Instructions to follow
Please reproduce verbatim the lines below, from the first through the one with "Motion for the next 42".

Top of Entries supplied

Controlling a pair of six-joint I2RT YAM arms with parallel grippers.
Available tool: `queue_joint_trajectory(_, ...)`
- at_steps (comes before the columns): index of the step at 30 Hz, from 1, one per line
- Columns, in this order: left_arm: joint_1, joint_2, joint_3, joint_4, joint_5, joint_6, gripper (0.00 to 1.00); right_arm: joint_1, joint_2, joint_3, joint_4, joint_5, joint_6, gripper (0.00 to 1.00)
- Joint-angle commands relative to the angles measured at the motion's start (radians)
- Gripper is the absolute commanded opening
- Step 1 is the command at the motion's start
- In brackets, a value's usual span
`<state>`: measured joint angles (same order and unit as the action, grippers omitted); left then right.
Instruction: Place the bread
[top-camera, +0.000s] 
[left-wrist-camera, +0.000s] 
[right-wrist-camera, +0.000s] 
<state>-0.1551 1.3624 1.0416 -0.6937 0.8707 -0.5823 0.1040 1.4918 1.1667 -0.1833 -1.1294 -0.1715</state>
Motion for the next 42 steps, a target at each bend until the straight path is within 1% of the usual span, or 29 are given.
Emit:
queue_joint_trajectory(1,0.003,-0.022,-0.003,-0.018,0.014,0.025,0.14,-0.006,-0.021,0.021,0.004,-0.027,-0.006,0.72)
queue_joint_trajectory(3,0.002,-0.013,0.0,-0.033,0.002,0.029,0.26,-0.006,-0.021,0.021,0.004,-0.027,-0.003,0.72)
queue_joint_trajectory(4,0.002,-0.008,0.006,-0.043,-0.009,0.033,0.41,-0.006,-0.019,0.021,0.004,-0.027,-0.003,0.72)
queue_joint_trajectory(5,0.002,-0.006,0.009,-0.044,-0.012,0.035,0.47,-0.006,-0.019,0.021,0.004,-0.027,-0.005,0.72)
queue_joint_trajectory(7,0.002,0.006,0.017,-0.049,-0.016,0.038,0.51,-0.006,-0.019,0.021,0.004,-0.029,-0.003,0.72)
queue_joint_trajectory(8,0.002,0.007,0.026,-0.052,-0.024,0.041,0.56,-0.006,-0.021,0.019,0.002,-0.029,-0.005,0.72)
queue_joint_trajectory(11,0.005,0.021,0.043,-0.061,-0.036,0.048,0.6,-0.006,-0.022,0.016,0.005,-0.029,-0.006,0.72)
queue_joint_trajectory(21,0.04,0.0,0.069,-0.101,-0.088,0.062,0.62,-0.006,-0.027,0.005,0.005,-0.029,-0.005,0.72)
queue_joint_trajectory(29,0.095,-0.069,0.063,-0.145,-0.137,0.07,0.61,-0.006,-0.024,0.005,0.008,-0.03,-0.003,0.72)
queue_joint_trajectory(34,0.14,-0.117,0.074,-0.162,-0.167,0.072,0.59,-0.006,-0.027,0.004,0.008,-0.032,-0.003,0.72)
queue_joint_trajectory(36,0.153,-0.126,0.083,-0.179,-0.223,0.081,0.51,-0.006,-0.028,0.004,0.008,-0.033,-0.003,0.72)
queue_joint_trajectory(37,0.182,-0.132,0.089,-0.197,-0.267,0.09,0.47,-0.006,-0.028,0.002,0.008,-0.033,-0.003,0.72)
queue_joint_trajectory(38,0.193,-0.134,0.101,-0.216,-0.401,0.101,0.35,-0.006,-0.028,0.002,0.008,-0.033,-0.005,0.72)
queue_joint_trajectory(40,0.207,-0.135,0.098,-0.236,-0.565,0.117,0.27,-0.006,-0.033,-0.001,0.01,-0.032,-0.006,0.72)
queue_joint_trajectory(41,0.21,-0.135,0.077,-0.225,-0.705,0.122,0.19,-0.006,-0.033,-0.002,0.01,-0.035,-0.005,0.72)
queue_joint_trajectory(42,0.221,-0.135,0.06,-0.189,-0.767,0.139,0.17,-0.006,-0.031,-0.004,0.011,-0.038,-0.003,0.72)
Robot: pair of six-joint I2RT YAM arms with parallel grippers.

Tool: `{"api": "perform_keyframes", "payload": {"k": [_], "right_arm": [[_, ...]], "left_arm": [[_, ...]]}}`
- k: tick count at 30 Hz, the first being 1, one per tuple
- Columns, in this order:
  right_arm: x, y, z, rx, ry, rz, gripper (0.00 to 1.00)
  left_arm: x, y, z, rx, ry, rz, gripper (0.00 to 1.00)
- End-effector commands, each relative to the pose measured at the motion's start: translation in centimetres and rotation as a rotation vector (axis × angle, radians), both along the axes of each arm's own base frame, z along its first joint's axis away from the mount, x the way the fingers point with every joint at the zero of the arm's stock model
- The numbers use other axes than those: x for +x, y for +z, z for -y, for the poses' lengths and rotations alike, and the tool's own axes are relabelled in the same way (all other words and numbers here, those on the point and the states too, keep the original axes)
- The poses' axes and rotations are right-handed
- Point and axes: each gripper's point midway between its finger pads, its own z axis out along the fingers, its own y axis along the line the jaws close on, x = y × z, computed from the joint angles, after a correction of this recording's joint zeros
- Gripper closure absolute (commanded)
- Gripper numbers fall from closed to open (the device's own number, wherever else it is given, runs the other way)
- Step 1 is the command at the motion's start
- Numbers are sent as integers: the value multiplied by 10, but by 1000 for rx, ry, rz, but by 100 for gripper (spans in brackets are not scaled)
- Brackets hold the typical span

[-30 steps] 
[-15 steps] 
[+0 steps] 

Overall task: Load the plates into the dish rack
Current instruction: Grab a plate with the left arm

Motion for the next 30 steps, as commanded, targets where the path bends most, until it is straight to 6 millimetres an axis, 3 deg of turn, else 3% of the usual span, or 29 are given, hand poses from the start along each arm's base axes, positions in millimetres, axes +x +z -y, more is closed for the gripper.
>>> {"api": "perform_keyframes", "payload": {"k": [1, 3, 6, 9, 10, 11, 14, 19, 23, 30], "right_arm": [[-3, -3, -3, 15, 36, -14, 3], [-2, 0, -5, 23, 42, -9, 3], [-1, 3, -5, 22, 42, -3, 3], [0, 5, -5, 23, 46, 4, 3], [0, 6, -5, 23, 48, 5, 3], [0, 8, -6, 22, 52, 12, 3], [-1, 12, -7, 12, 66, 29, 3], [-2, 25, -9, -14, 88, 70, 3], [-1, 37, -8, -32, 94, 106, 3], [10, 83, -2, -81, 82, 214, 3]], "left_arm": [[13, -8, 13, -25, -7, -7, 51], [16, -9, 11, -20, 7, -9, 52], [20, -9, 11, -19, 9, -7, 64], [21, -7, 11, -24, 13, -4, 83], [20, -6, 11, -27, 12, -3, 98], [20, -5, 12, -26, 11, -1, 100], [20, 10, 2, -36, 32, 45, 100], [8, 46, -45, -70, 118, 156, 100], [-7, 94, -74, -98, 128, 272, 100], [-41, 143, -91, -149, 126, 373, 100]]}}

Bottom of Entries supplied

The answer
Controlling a pair of six-joint I2RT YAM arms with parallel grippers.
Available tool: `queue_joint_trajectory(_, ...)`
- at_steps (comes before the columns): index of the step at 30 Hz, from 1, one per line
- Columns, in this order: left_arm: joint_1, joint_2, joint_3, joint_4, joint_5, joint_6, gripper (0.00 to 1.00); right_arm: joint_1, joint_2, joint_3, joint_4, joint_5, joint_6, gripper (0.00 to 1.00)
- Joint-angle commands relative to the angles measured at the motion's start (radians)
- Gripper is the absolute commanded opening
- Step 1 is the command at the motion's start
- In brackets, a value's usual span
`<state>`: measured joint angles (same order and unit as the action, grippers omitted); left then right.
Instruction: Place the bread
[top-camera, +0.000s] 
[left-wrist-camera, +0.000s] 
[right-wrist-camera, +0.000s] 
<state>-0.1551 1.3624 1.0416 -0.6937 0.8707 -0.5823 0.1040 1.4918 1.1667 -0.1833 -1.1294 -0.1715</state>
Motion for the next 42 steps, a target at each bend until the straight path is within 1% of the usual span, or 29 are given.

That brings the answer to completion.